Traditionnellement, la maison Bouchard Père & Fils organise un dîner de vins anciens lors du week-end au cours duquel a lieu la célèbre vente des Hospices de Beaune. C’est en effet un bon moyen d’avoir des acteurs du vin de tous les pays qui se rendent à Beaune pour cette occasion.
Presque tous les ans ce dîner s’accompagne d’une dégustation de vins récents. Cette année on pourra goûter des 2014 sous une tente montée dans le jardin du château de Beaune. N’étant pas considéré comme un spécialiste des vins qui ne sont pas en âge d’aller à l’école, je ne donnerai que des impressions flash sur ces bambins.
Monthélie Bouchard Père & Fils 2014 n’est pas très complexe, un peu court, avec un beau fruit. Comme c’est le premier vin, premier contact avec des 2014 alors que j’ai encore en tête de sublimes vins du dîner de vignerons, je suis revenu sur ce vin en fin de dégustation des rouges et je le trouve plus plaisant qu’au premier contact.
Beaune du Château Premier Cru Bouchard Père & Fils 2014 est plus rond, j’aime son équilibre. Il a un beau fruit et un final gourmand.
Beaune Clos de la Mousse Premier Cru Bouchard Père & Fils 2014 est très joli, plus confit. Peut-être un peu moins long que le précédent.
Beaune Grèves Vigne de l’Enfant Jésus Premier Cru Bouchard Père & Fils 2014 j’adore, mais je ne suis pas objectif car c’est un de mes chouchous. Il a un beau final où je sens un peu de tabac.
Volnay Caillerets ancienne Cuvée Carnot Premier Cru Bouchard Père & Fils 2014 est joli, un peu moins riche que le Beaune Grèves avec un beau finale plus fluide.
Le Corton Grand Cru Bouchard Père & Fils 2014 est riche. C’est un grand vin qui promet, avec beaucoup de matière.
Nuits-Saint-Georges Les Cailles Premier Cru Bouchard Père & Fils 2014 a un parfum extraordinaire. C’est un vin très séduisant, au beau finale et au fruit joyeux.

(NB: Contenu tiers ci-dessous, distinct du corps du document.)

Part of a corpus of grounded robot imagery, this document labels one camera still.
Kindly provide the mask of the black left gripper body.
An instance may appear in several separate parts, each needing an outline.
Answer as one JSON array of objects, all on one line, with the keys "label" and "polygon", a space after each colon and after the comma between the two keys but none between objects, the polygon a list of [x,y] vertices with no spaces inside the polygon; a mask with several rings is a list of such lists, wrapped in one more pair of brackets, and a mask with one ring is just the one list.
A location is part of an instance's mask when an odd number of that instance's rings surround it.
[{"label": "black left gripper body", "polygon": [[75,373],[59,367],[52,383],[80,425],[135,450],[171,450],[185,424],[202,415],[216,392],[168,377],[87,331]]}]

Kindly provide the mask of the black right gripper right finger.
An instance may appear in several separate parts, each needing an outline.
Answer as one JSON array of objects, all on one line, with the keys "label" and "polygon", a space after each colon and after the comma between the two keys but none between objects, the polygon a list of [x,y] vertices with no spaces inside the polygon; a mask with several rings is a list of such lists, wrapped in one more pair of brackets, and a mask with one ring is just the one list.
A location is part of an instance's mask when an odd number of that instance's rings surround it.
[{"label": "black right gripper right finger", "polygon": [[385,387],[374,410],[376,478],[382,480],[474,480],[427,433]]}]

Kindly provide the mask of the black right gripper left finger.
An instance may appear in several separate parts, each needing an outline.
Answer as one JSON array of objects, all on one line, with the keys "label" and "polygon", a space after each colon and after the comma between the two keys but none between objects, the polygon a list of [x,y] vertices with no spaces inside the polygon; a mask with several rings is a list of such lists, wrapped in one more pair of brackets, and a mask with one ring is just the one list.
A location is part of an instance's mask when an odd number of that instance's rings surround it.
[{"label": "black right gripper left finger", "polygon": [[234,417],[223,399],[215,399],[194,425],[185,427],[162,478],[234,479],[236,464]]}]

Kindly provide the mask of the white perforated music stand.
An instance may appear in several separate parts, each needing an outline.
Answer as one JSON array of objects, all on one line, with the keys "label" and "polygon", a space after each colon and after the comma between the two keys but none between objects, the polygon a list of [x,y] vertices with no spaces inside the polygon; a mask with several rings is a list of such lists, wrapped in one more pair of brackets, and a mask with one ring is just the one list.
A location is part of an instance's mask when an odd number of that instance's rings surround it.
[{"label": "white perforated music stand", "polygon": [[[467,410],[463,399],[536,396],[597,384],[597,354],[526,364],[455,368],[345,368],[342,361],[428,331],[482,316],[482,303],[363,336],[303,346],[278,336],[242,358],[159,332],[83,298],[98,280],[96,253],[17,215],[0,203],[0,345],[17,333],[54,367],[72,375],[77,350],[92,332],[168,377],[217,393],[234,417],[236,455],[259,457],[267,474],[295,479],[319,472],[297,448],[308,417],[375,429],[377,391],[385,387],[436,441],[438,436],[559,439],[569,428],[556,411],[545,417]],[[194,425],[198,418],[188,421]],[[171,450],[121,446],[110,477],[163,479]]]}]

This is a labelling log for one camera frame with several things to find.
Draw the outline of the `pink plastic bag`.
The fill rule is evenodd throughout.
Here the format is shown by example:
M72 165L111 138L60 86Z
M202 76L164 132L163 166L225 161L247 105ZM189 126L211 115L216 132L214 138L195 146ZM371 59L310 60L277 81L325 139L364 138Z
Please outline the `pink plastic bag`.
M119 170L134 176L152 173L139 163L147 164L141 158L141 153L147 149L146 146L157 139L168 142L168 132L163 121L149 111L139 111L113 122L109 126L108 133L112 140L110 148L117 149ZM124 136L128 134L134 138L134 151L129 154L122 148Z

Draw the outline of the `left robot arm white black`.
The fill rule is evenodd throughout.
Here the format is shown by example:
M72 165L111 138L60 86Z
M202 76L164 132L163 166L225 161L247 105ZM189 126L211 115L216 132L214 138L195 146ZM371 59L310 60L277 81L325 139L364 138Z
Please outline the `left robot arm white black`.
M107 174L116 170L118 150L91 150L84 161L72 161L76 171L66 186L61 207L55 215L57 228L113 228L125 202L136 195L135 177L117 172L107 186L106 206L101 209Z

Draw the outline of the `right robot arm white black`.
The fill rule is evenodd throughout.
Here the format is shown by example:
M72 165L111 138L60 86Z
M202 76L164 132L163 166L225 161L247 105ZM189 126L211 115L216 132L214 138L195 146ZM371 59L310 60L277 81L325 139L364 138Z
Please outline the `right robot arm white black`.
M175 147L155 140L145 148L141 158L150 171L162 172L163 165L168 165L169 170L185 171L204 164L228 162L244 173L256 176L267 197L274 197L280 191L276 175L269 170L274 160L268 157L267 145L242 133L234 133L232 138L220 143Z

Clos Vougeot Grand Cru Bouchard Père & Fils 2014 a une très belle attaque généreuse. Il laisse une impression très positive.
Chambertin Clos de Bèze Grand Cru Bouchard Père & Fils 2014 a un nez assez vert. Il a une belle attaque. Le corps est moins précis que ce que j’aimerais, mais le finale est beau, un peu rêche et beaucoup plus assemblé que le corps.
Globalement pour les rouges mon impression selon une formule à l’ancienne, c’est « de la belle ouvrage ».
Traditionnellement chez Bouchard la dégustation des blancs suit celle des rouges car « blanc sur rouge, rien ne bouge, rouge sur blanc, tout fout le camp », là aussi c’est un vieil adage.
Meursault Les Clous Bouchard Père & Fils 2014 a un nez fermé, une bouche agréable et gourmande. Il est simple mais agréable avec un peu de café dans le finale.
Beaune du Château Premier Cru Bouchard Père & Fils 2014 a une bouche riche mais un peu épaisse. Le finale est frais et plus tendu. Il n’a pas beaucoup de charme à ce stade, lactique et litchi, un peu lourd.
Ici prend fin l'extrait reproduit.